Set up PyDeequ using SageMaker notebooks

Complete the following steps to set up PyDeequ in a SageMaker notebook. The steps were tested in a SageMaker notebook instance ml.m5.2xlarge and conda_python3 kernel.

  1. Create a new notebook instance.

As of version 1.1.0, PyDeequ supports Spark up to version 3.3.0 (see the PyDeequ GitHub repository). Your PyDeequ version has to work with your version of Spark (and your Java version).

  1. In the notebook, run the following lines in a code cell to specify SPARK_VERSION:
    import os
    os.environ["SPARK_VERSION"] = '3.3'
  1. Install the pydeequ module. For consistency, we also set the PyDeequ version:
    pip install pydeequ==1.2.0
  2. To import the modules, run the following commands in a code cell:
    import sagemaker_pyspark
    import pydeequ

This completes the steps specific to SageMaker Notebooks.

Set up PyDeequ in SageMaker Studio Classic

The following steps were tested with the Data Science 3.0 image and Python 3 kernel.

  1. Create a new JupyterLab notebook using the Data Science 3.0 image and Python 3 kernel.
  2. Launch your terminal in the current SageMaker image (not the system terminal).

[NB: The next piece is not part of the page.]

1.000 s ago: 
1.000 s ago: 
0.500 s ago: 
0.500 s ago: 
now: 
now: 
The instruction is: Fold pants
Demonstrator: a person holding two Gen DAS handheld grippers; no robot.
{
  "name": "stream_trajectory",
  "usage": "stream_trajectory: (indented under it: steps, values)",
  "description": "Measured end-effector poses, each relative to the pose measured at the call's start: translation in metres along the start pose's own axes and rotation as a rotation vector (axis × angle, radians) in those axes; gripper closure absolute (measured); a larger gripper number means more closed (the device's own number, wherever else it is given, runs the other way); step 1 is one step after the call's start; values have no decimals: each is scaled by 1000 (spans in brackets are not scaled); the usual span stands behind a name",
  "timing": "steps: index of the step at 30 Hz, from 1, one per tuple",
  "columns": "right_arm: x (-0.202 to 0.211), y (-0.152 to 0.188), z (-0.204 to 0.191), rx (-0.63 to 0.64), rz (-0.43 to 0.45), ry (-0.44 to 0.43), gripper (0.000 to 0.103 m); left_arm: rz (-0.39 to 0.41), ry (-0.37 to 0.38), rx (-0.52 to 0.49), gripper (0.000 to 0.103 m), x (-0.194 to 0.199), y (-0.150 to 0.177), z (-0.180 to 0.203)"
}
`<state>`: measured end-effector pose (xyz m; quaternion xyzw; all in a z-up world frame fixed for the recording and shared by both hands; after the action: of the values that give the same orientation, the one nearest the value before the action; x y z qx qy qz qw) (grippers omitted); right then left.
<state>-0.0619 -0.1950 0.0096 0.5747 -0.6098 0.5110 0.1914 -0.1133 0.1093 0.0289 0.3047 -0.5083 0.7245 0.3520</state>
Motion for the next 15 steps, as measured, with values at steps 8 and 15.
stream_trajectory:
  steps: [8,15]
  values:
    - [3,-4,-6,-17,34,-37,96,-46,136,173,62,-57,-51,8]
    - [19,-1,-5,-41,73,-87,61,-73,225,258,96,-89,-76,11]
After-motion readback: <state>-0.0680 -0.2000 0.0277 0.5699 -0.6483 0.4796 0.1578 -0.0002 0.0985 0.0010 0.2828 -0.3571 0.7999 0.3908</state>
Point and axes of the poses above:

    Figure 2 Opening image terminal from a JupyterLab notebook

    Figure 2 Opening image terminal from a JupyterLab notebook

  3. In the image terminal, install Java and identify its installation path:
    apt update
    # verify that Java is not installed
    java --version
    # install Java
    apt install default-jre
    # verify Java installation
    java --version
    # run to view the installation path
    update-alternatives --config java

In our case, the installation path was /usr/lib/jvm/java-11-openjdk-amd64/. Save the path to use in a later step.

  1. In the Jupyter notebook, run the following code to define the SPARK_VERSION (we used 3.3) and JAVA_HOME (from the previous step) variables:
    import os
    os.environ["SPARK_VERSION"] = '3.3'
    os.environ["JAVA_HOME"] = '/usr/lib/jvm/java-11-openjdk-amd64/'
    

As of version 1.1.0, PyDeequ supports Spark up to version 3.3.0. Your PyDeequ version has to work with your version of Spark (and your Java version).

  1. In the Jupyter notebook, install the pydeequ and sagemaker_pyspark modules (run each line in a separate code cell). We’ve set the version of PyDeequ for consistency with the Spark version:
    pip install pydeequ==1.2.0
    pip install sagemaker_pyspark
  2. To import the modules, run the following in a code cell:
    import sagemaker_pyspark
    import pydeequ

This completes the steps specific to SageMaker Studio Classic.

Set up PyDeequ in SageMaker Studio

The following steps were tested with the JupyterLab space and SageMaker distribution 1.6.

  1. Create a new JupyterLab space.

Make sure the role attached to your domain can access the S3 bucket with the synthetic data.

  1. Open a terminal by navigating to File, New, Terminal.
  2. Install Java and identify its installation path:
    sudo apt update
    # verify that Java is not installed
    java --version
    # install Java
    sudo apt install default-jre
    # verify Java installation
    java --version
    # run to view the installation path
    update-alternatives --config java

In our case, the installation path is /usr/lib/jvm/java-11-openjdk-amd64/. Save the path to use in later steps.

  1. In the Jupyter notebook, run the following lines in a code cell to define the SPARK_VERSION (we used 3.3) and JAVA_HOME (from the previous step) variables:
    import os
    os.environ["SPARK_VERSION"] = '3.3'
    os.environ["JAVA_HOME"] = '/usr/lib/jvm/java-11-openjdk-amd64/'

As of version 1.1.0, PyDeequ supports Spark up to version 3.3.0. Your PyDeequ version has to work with your version of Spark (and your Java version).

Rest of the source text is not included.